TASK OBJECTIVE ▸ If a line in the listing includes the word "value", copy it out.

DATA SHOWN ▸
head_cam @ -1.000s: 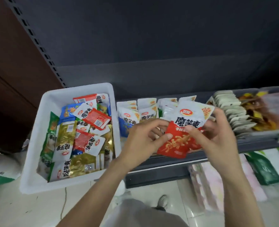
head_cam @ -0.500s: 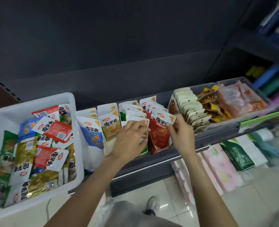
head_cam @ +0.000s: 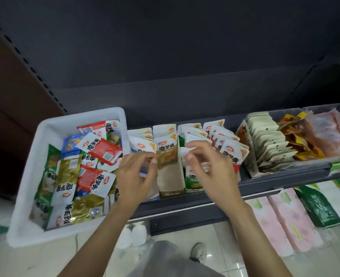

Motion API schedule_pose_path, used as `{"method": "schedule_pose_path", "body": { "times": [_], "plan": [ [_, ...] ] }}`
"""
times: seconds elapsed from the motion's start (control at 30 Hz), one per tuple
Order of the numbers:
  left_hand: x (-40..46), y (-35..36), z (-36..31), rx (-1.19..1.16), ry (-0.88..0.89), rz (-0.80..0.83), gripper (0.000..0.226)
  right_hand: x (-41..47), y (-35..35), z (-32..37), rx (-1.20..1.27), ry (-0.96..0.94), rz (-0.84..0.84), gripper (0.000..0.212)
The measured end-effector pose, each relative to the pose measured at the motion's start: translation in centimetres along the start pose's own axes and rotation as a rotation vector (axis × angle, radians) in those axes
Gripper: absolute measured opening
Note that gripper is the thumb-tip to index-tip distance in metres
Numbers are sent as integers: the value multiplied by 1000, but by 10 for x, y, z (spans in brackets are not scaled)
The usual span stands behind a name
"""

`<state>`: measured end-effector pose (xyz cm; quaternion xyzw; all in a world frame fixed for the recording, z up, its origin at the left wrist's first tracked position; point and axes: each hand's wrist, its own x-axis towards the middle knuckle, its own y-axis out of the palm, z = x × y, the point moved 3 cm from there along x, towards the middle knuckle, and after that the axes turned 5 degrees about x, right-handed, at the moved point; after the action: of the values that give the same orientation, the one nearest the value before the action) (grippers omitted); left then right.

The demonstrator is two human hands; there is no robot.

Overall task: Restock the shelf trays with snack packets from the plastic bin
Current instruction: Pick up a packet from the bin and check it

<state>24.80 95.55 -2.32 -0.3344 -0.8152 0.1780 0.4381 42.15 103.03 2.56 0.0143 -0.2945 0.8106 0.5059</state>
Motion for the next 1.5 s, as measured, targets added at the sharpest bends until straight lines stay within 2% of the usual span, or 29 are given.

TASK RESULT ▸
Numbers are sent as integers: the value multiplied by 1000, but by 10 for x, y, z (spans in brackets are not scaled)
`<state>`: measured end-effector pose (xyz cm; quaternion xyzw; all in a world frame fixed for the recording, z up, its origin at the left wrist's first tracked position; point and axes: each hand's wrist, its own x-axis towards the middle knuckle, its own y-axis out of the palm, z = x × y, the point moved 3 cm from there along x, towards the middle knuckle, and after that the axes turned 5 degrees about x, right-handed, at the moved point; after the action: of the values that give the same orientation, the one nearest the value before the action) (grippers omitted); left then right.

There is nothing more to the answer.